- **Extracted records**
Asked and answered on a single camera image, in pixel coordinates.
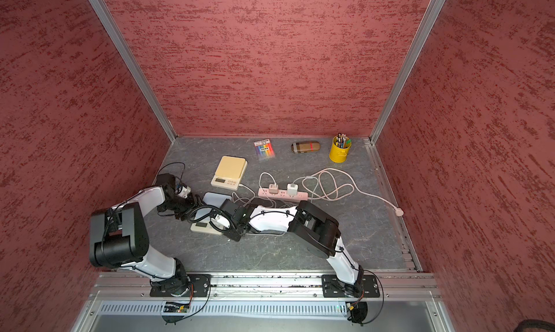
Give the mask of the white square charger block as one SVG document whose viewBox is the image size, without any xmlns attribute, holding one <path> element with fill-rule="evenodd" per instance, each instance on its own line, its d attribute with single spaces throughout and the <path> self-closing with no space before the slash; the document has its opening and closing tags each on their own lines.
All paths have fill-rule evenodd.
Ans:
<svg viewBox="0 0 555 332">
<path fill-rule="evenodd" d="M 297 196 L 298 194 L 298 185 L 295 183 L 289 183 L 287 185 L 287 194 L 291 197 Z"/>
</svg>

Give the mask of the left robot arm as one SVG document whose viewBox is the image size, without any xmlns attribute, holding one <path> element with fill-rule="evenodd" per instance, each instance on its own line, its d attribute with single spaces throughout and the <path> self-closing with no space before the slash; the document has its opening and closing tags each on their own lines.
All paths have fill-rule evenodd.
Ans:
<svg viewBox="0 0 555 332">
<path fill-rule="evenodd" d="M 156 184 L 131 198 L 93 212 L 90 218 L 90 263 L 125 270 L 150 281 L 152 297 L 207 297 L 210 277 L 186 273 L 182 262 L 150 245 L 145 216 L 168 212 L 183 220 L 202 205 L 199 196 L 172 174 L 159 174 Z"/>
</svg>

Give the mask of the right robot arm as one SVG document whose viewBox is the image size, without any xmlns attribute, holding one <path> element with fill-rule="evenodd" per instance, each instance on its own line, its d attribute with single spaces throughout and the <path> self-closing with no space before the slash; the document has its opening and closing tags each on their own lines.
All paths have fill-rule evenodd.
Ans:
<svg viewBox="0 0 555 332">
<path fill-rule="evenodd" d="M 291 234 L 311 254 L 327 260 L 348 297 L 364 295 L 364 269 L 345 248 L 339 221 L 308 201 L 289 208 L 268 208 L 226 200 L 215 218 L 223 234 L 238 242 L 244 235 Z"/>
</svg>

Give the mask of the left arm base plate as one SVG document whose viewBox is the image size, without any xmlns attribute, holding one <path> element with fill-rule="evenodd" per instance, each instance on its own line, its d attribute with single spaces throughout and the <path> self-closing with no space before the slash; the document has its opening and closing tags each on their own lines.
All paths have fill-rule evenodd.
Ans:
<svg viewBox="0 0 555 332">
<path fill-rule="evenodd" d="M 209 274 L 188 274 L 182 278 L 152 281 L 150 297 L 207 297 L 211 278 Z"/>
</svg>

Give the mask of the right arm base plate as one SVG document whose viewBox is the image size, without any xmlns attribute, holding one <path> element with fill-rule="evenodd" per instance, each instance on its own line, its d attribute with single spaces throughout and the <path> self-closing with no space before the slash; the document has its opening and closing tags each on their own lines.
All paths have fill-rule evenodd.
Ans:
<svg viewBox="0 0 555 332">
<path fill-rule="evenodd" d="M 336 275 L 323 275 L 322 291 L 326 298 L 351 297 L 358 299 L 381 297 L 380 285 L 374 275 L 363 275 L 355 284 L 346 284 L 340 281 Z"/>
</svg>

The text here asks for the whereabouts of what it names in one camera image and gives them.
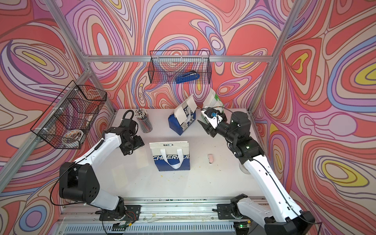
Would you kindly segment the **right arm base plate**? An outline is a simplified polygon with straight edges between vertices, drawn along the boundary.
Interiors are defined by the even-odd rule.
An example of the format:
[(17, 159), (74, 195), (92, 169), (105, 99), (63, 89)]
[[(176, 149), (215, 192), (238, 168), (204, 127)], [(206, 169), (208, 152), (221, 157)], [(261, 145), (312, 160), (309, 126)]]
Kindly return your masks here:
[(216, 208), (212, 209), (213, 212), (217, 213), (217, 217), (219, 220), (251, 220), (251, 218), (242, 215), (235, 204), (229, 203), (229, 204), (217, 204)]

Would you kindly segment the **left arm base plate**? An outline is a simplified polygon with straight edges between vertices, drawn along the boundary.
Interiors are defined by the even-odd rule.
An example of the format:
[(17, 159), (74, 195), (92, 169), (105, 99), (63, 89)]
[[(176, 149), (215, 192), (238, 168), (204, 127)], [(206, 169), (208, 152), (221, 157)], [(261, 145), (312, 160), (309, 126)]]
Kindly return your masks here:
[(100, 221), (127, 221), (135, 222), (140, 218), (141, 205), (125, 205), (124, 210), (100, 210), (96, 211)]

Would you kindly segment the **blue white paper bag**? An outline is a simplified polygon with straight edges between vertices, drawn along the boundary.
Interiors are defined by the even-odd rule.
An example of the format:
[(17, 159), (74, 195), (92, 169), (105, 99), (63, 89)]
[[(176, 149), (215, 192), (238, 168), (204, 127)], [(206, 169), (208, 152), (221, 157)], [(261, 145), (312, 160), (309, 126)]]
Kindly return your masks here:
[(168, 117), (170, 129), (181, 136), (196, 120), (196, 109), (197, 104), (193, 95), (191, 95), (177, 108), (175, 108), (173, 113)]

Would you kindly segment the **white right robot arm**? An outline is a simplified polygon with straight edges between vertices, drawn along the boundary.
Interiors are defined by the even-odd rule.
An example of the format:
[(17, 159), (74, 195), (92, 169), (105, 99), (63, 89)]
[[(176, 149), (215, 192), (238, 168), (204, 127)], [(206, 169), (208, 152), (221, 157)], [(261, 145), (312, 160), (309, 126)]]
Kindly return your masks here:
[(228, 149), (254, 177), (270, 208), (241, 194), (231, 200), (236, 217), (245, 216), (261, 226), (268, 235), (305, 235), (316, 223), (310, 211), (303, 211), (279, 182), (268, 159), (256, 140), (251, 137), (251, 121), (245, 112), (233, 112), (229, 120), (215, 108), (201, 111), (200, 123), (212, 137), (222, 136)]

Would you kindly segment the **dark blue paper bag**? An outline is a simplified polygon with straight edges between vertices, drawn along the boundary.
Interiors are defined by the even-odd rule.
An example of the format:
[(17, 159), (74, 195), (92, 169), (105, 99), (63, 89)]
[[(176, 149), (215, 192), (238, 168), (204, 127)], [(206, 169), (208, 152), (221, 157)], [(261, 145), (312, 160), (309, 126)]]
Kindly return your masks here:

- **Instructions to follow**
Please write the data out again exactly, but do not carry over the pictures.

- **Exercise answer**
Asked and answered on a single camera image, in pixel coordinates.
Give the mask of the white square charger block as one SVG document whose viewBox is the image size, without any xmlns attribute, holding one <path> element with fill-rule="evenodd" per instance, each instance on its own line, its d attribute with single spaces throughout and the <path> self-closing with no space before the slash; the document has its opening and closing tags each on their own lines.
All paths have fill-rule evenodd.
Ans:
<svg viewBox="0 0 555 332">
<path fill-rule="evenodd" d="M 297 196 L 298 194 L 298 185 L 295 183 L 289 183 L 287 185 L 287 194 L 291 197 Z"/>
</svg>

Give the mask of the left robot arm as one SVG document whose viewBox is the image size, without any xmlns attribute, holding one <path> element with fill-rule="evenodd" per instance, each instance on its own line, its d attribute with single spaces throughout and the <path> self-closing with no space before the slash; the document has its opening and closing tags each on their own lines.
All paths have fill-rule evenodd.
Ans:
<svg viewBox="0 0 555 332">
<path fill-rule="evenodd" d="M 156 184 L 131 198 L 93 212 L 90 218 L 90 263 L 125 270 L 150 281 L 152 297 L 207 297 L 210 277 L 186 273 L 182 262 L 150 245 L 145 216 L 168 212 L 183 220 L 202 205 L 199 196 L 172 174 L 159 174 Z"/>
</svg>

Give the mask of the right robot arm as one SVG document whose viewBox is the image size, without any xmlns attribute, holding one <path> element with fill-rule="evenodd" per instance, each instance on its own line, its d attribute with single spaces throughout and the <path> self-closing with no space before the slash; the document has its opening and closing tags each on their own lines.
All paths have fill-rule evenodd.
Ans:
<svg viewBox="0 0 555 332">
<path fill-rule="evenodd" d="M 291 234 L 311 254 L 327 260 L 348 297 L 364 295 L 364 269 L 345 248 L 339 221 L 308 201 L 289 208 L 268 208 L 226 200 L 215 218 L 223 234 L 238 242 L 244 235 Z"/>
</svg>

Give the mask of the left arm base plate as one SVG document whose viewBox is the image size, without any xmlns attribute, holding one <path> element with fill-rule="evenodd" per instance, each instance on its own line, its d attribute with single spaces throughout and the <path> self-closing with no space before the slash; the document has its opening and closing tags each on their own lines.
All paths have fill-rule evenodd.
Ans:
<svg viewBox="0 0 555 332">
<path fill-rule="evenodd" d="M 209 274 L 188 274 L 182 278 L 152 281 L 150 297 L 207 297 L 211 278 Z"/>
</svg>

Give the mask of the right arm base plate as one SVG document whose viewBox is the image size, without any xmlns attribute, holding one <path> element with fill-rule="evenodd" per instance, each instance on its own line, its d attribute with single spaces throughout and the <path> self-closing with no space before the slash; the document has its opening and closing tags each on their own lines.
All paths have fill-rule evenodd.
Ans:
<svg viewBox="0 0 555 332">
<path fill-rule="evenodd" d="M 336 275 L 323 275 L 322 291 L 326 298 L 351 297 L 358 299 L 381 297 L 380 285 L 374 275 L 363 275 L 355 284 L 346 284 L 340 281 Z"/>
</svg>

The text here asks for the whereabouts of what it names in one camera image and gives them.
Would you kindly segment the **right arm base plate**? An outline is a simplified polygon with straight edges between vertices, drawn along the boundary.
Interiors are defined by the even-odd rule.
An example of the format:
[(17, 159), (74, 195), (92, 169), (105, 99), (63, 89)]
[[(176, 149), (215, 192), (238, 168), (204, 127)], [(206, 169), (208, 152), (221, 157)], [(261, 145), (312, 160), (309, 126)]]
Kindly return your masks here:
[(216, 208), (212, 209), (213, 212), (217, 213), (217, 217), (219, 220), (251, 220), (251, 218), (242, 215), (235, 204), (229, 203), (229, 204), (217, 204)]

Would you kindly segment the **left arm base plate**? An outline is a simplified polygon with straight edges between vertices, drawn along the boundary.
Interiors are defined by the even-odd rule.
An example of the format:
[(17, 159), (74, 195), (92, 169), (105, 99), (63, 89)]
[[(176, 149), (215, 192), (238, 168), (204, 127)], [(206, 169), (208, 152), (221, 157)], [(261, 145), (312, 160), (309, 126)]]
Kindly return your masks here:
[(100, 221), (127, 221), (135, 222), (140, 218), (141, 205), (125, 205), (124, 210), (100, 210), (96, 211)]

Would you kindly segment the **blue white paper bag**? An outline is a simplified polygon with straight edges between vertices, drawn along the boundary.
Interiors are defined by the even-odd rule.
An example of the format:
[(17, 159), (74, 195), (92, 169), (105, 99), (63, 89)]
[[(176, 149), (215, 192), (238, 168), (204, 127)], [(206, 169), (208, 152), (221, 157)], [(261, 145), (312, 160), (309, 126)]]
Kindly return your masks here:
[(168, 117), (170, 129), (181, 136), (196, 120), (196, 109), (197, 104), (193, 95), (191, 95), (177, 108), (175, 108), (173, 113)]

Would you kindly segment the **white right robot arm**? An outline is a simplified polygon with straight edges between vertices, drawn along the boundary.
Interiors are defined by the even-odd rule.
An example of the format:
[(17, 159), (74, 195), (92, 169), (105, 99), (63, 89)]
[[(176, 149), (215, 192), (238, 168), (204, 127)], [(206, 169), (208, 152), (221, 157)], [(261, 145), (312, 160), (309, 126)]]
Kindly return your masks here:
[(228, 149), (254, 177), (270, 208), (241, 194), (231, 200), (236, 217), (245, 216), (261, 226), (268, 235), (305, 235), (316, 223), (310, 211), (303, 211), (279, 182), (268, 159), (256, 140), (251, 137), (251, 121), (245, 112), (233, 112), (229, 120), (215, 108), (201, 111), (200, 123), (212, 137), (222, 136)]

Would you kindly segment the **dark blue paper bag**? An outline is a simplified polygon with straight edges between vertices, drawn along the boundary.
Interiors are defined by the even-odd rule.
An example of the format:
[(17, 159), (74, 195), (92, 169), (105, 99), (63, 89)]
[[(176, 149), (215, 192), (238, 168), (204, 127)], [(206, 169), (208, 152), (221, 157)], [(261, 145), (312, 160), (309, 126)]]
Kindly return your masks here:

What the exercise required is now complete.